Credentialing Glossary
Credentialing Gap Analysis
credentialingDefinition
A systematic review comparing a provider's current credentials and enrollment status against the requirements of target payers and facilities.
Extended Explanation
A credentialing gap analysis is the exercise of comparing what you have against what you need. Before you submit a single application, sit down and map out every payer and facility you want to enroll with, then check whether your credentials meet each one's requirements.
The analysis typically covers: which state licenses you hold versus which states you need to practice in, whether your malpractice coverage limits meet each payer's minimum requirements, whether your board certification status meets each payer's timeline requirements, whether your CAQH profile is complete and attested, whether your DEA registration covers every state you need, and whether your work history has any gaps that need documentation.

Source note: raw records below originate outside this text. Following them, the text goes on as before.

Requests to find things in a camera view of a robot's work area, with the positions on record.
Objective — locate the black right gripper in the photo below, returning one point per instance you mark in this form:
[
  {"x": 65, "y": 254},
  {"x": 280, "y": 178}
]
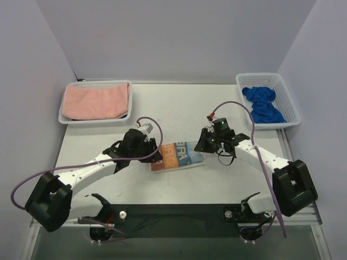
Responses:
[{"x": 204, "y": 141}]

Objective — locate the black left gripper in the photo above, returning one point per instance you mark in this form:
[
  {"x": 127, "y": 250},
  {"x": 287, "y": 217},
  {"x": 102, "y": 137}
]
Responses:
[{"x": 151, "y": 149}]

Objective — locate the orange patterned towel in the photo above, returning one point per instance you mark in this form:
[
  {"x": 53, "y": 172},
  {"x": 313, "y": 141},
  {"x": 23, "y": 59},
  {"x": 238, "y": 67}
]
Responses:
[{"x": 178, "y": 156}]

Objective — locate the blue towel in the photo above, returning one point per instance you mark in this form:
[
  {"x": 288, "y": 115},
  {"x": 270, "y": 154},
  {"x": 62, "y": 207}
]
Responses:
[{"x": 263, "y": 111}]

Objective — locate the pink towel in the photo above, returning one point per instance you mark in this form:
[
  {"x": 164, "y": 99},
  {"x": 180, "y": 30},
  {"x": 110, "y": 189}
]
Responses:
[{"x": 91, "y": 103}]

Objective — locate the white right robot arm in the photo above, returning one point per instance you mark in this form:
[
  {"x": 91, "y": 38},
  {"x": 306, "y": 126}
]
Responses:
[{"x": 291, "y": 187}]

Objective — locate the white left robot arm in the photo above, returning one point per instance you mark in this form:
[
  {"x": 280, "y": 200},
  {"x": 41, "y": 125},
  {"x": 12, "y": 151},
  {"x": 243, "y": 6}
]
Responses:
[{"x": 53, "y": 202}]

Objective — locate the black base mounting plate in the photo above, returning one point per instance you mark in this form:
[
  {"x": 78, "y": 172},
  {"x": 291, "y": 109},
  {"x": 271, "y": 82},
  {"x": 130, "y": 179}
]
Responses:
[{"x": 176, "y": 221}]

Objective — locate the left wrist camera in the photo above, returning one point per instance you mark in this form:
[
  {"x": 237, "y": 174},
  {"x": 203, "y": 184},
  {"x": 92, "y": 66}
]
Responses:
[{"x": 145, "y": 128}]

A gap analysis also looks at your current enrollment status. You might discover that you are enrolled with Aetna and Cigna but not UnitedHealthcare, even though 25% of your patients have UHC. Or that your Medicare enrollment lists your old practice address. Or that your CAQH profile has not been attested in five months.
The output of a gap analysis is an action plan with specific items: renew your DEA before it expires next month, get licensed in the neighboring state for your telehealth patients, increase your malpractice limits from $500K/$1.5M to $1M/$3M to meet the new payer's requirement, and submit enrollment applications to the three payers you are missing.

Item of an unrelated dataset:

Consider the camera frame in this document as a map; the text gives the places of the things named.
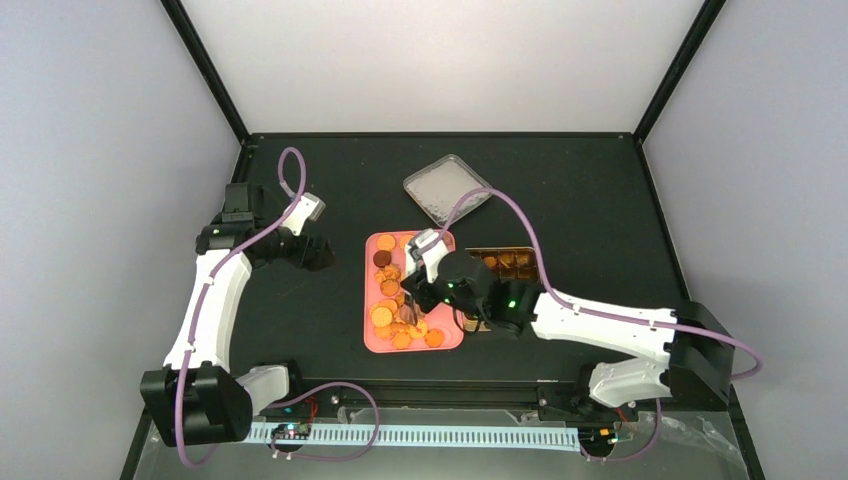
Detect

Prioritize the gaps by financial impact. If UHC represents 25% of your potential patients and you are not enrolled, that is a high-priority gap. If a small Medicaid MCO with 2% market share requires an additional certification, that might be lower priority.
Perform a gap analysis whenever you join a new practice, add a new practice location, expand into a new state, or do annual strategic planning. The analysis turns the vague feeling of 'I should probably enroll with more payers' into a concrete, actionable plan.